Given information.

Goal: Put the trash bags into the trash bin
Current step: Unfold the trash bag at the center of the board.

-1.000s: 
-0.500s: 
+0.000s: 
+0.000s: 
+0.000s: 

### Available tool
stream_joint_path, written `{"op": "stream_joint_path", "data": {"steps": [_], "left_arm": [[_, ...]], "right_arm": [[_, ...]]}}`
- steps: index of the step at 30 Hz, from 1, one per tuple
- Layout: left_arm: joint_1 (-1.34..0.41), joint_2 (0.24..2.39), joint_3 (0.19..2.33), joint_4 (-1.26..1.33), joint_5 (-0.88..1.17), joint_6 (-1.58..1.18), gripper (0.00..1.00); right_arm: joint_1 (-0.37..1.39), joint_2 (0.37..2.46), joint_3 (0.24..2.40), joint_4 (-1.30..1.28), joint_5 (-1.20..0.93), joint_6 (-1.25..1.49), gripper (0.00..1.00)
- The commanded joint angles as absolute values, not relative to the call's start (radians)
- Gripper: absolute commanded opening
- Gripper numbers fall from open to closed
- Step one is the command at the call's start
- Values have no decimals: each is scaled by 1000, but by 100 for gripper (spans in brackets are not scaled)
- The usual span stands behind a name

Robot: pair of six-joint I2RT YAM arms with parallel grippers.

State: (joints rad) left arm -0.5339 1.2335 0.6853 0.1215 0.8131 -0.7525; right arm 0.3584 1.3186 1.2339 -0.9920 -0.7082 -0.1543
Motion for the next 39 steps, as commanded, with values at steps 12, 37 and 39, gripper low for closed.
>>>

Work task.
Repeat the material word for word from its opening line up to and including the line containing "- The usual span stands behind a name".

The answer.
Goal: Put the trash bags into the trash bin
Current step: Unfold the trash bag at the center of the board.

-1.000s: 
-0.500s: 
+0.000s: 
+0.000s: 
+0.000s: 

### Available tool
stream_joint_path, written `{"op": "stream_joint_path", "data": {"steps": [_], "left_arm": [[_, ...]], "right_arm": [[_, ...]]}}`
- steps: index of the step at 30 Hz, from 1, one per tuple
- Layout: left_arm: joint_1 (-1.34..0.41), joint_2 (0.24..2.39), joint_3 (0.19..2.33), joint_4 (-1.26..1.33), joint_5 (-0.88..1.17), joint_6 (-1.58..1.18), gripper (0.00..1.00); right_arm: joint_1 (-0.37..1.39), joint_2 (0.37..2.46), joint_3 (0.24..2.40), joint_4 (-1.30..1.28), joint_5 (-1.20..0.93), joint_6 (-1.25..1.49), gripper (0.00..1.00)
- The commanded joint angles as absolute values, not relative to the call's start (radians)
- Gripper: absolute commanded opening
- Gripper numbers fall from open to closed
- Step one is the command at the call's start
- Values have no decimals: each is scaled by 1000, but by 100 for gripper (spans in brackets are not scaled)
- The usual span stands behind a name

This answer has no further content.